4. A Preview of Optimal Quantization

4.1 The Distortion-Rate Function

For i.i.d. Gaussian matrices, the optimal distortion-rate function turns out to be:

Γ(R)={11fnaive(R)RR,0R<Rfnaive(R),RR\Gamma(R) = \begin{cases} 1 - \frac{1 - f_{\text{naive}}(R^*)}{R^*} R, & 0 \leq R < R^* \\ f_{\text{naive}}(R), & R \geq R^* \end{cases}

where:

  • $f_{\text{naive}}(R) = 2 \cdot 2^{-2R} - 2^{-4R}$ (naive scalar quantization)
  • $R^* \approx 0.906$ bits per entry (critical rate)

4.2 Phase Transition

There is a phase transition at $R^* \approx 0.906$ bits:

  • High rate ($R \geq R^*$): Quantize all entries with equal precision
  • Low rate ($R < R^*$): Use time-sharing—send some entries with high precision, others with zero bits

At low rates, it's better to perfectly transmit a fraction of entries than to poorly transmit all of them.

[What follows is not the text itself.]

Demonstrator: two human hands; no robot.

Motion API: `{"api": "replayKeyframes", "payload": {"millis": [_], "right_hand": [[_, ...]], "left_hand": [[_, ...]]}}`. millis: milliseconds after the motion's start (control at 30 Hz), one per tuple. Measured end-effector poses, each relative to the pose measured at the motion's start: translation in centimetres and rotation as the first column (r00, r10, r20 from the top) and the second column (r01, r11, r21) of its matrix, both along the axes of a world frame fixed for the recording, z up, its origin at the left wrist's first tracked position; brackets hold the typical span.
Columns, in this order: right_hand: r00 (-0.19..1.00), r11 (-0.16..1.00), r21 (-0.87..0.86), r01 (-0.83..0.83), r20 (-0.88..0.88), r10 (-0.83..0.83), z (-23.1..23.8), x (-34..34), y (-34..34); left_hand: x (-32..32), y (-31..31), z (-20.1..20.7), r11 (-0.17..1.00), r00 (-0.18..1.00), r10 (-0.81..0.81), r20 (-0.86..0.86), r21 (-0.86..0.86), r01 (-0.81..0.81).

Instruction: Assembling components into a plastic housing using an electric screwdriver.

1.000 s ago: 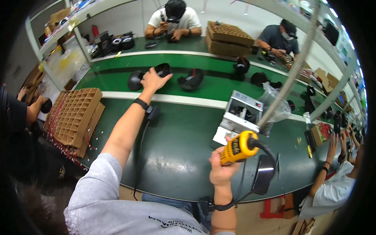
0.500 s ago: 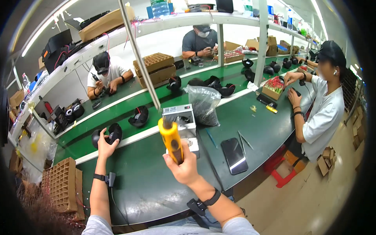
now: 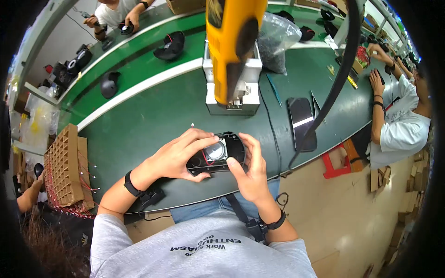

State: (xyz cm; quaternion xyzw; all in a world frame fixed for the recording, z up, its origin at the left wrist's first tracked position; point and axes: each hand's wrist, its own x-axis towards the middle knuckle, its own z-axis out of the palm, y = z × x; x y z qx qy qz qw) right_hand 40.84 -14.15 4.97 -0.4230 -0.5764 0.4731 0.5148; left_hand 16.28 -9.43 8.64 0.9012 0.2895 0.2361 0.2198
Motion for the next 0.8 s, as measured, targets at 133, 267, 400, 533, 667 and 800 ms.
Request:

5. Conclusion and Next Steps

We have formulated the rate-distortion problem for matrix multiplication and identified the objective mismatch in existing quantization methods.

Summary:

  1. Memory bandwidth, not compute, is the bottleneck in LLM inference
  2. Quantizing matrices for matmul is different from classical VQ
  3. Existing methods optimize proxies, not the true objective
  4. There exists an optimal distortion-rate function with a phase transition

In the next post, we will prove that classical VQ, sketching, and naive dithering fail to achieve the optimal rate.


This post is based on Professor Yuri Polyanskiy's lecture at the 2025 Princeton ML Theory Summer School and the paper "Optimal Quantization for Matrix Multiplication" by Ordentlich and Polyanskiy (2024).